The past year of education has been like none other for K-12 students across the country. With a new learning format and a global pandemic interrupting students’ daily lives, educational neglect reports have increased across Colorado and Summit County.
Educational neglect is any case involving the failure of a child’s parents, legal guardians or caregivers to enroll their school-aged children or provide home schooling or needed special-education training, thus allowing them to engage in chronic truancy, according to the Colorado Department of Human Services.
Reports are made to the statewide child abuse reporting hotline at 844-264-5437 for any form of abuse or neglect, including educational neglect.
Nicole Bortot, adult and family services program manager with the Summit County Department of Human Services, said when an educational neglect report is made, it typically includes additional issues going on with a family at home. She said the county screens educational neglect reports the same as any abuse or neglect report in addition to looking for specific numbers of absences.
The county also looks for information regarding what has already been done to mitigate the issue. Bortot said throughout the pandemic, the Summit School District did a great job of contacting and meeting with families to mitigate attendance issues before human services got involved.
“They didn’t really have a set protocol, but it was really trying. I think from their perspective, it was giving families ample opportunity to have their kids attend,” Bortot said.
Amid the pandemic, Bortot said schools had a whole new territory to navigate, leading to a higher percentage of calls regarding educational neglect. She said the county received fewer abuse and neglect reports since kids were not in school — it’s typically school district employees making these kinds of reports — but a higher percentage of the calls were related to educational neglect.
“Our school district and the state and probably nationwide was in this kind of new territory of trying to understand what the expectation was for kids to attend school,” Bortot said. “And so I think there was a lot of confusion around educational neglect that maybe there wasn’t as much as before. … Typically, we have very few of these kinds of reports.”
In 2019, the state received 67,487 referrals while in 2020 it received 53,083.
While Bortot didn’t have data specific for Summit County readily available, she said the county followed trends similar to those of the state, with overall reports down but the percentage of educational neglect reports up.
Bortot added that a lot of the reports her department received this year stemmed from communication issues between families and schools.
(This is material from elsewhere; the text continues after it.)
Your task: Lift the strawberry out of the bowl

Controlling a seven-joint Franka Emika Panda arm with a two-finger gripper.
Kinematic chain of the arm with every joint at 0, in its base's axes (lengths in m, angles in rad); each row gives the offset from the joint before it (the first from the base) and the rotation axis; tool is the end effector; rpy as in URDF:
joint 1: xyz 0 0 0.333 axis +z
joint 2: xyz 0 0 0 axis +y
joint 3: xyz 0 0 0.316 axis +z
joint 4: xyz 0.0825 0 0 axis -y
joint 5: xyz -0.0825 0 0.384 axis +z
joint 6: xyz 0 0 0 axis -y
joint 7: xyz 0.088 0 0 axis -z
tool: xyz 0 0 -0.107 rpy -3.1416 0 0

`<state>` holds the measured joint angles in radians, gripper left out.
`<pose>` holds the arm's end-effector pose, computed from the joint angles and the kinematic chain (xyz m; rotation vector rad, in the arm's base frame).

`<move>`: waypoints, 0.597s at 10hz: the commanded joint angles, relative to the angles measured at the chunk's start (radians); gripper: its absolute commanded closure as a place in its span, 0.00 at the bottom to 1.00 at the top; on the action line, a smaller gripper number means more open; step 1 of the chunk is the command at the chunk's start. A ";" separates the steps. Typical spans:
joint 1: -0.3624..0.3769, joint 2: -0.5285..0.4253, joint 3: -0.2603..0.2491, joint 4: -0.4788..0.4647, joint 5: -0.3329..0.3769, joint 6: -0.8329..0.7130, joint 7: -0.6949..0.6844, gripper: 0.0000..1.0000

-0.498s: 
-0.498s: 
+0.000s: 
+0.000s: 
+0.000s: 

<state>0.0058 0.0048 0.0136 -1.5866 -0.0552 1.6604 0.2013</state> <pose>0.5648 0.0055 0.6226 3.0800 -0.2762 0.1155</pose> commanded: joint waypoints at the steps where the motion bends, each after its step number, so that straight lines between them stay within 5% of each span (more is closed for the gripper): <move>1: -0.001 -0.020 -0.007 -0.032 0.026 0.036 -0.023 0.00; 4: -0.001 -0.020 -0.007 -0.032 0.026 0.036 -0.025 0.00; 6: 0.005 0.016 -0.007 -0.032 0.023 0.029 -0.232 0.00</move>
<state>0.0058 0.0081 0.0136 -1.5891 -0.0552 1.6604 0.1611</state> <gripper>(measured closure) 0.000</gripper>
She said there was often confusion regarding COVID-19 protocols, as some students would quarantine longer than originally planned if additional relatives in the household tested positive.
Bortot also said her department didn’t receive calls relating to issues with remote learning because the district would do what it could to help if there was a specific barrier preventing a student from attending school, such as a lack of internet access.
Bortot said everyone had to be more gracious working with educational neglect this year as schools and families adjusted to a unique learning situation.
In the 2019-20 school year, Summit School District had a 26.2% chronically absent rate or 970 students of 3,699 enrolled, according to the Colorado Department of Education. In the 2018-19 school year, the district had a chronically absent rate of 30.4%.
The rate shows the number of students absent 10% or more of the days enrolled in public school for the year. The data accounts for students ages 6-17 and includes excused and unexcused absences.
The district has not yet released data on the 2020-21 school year.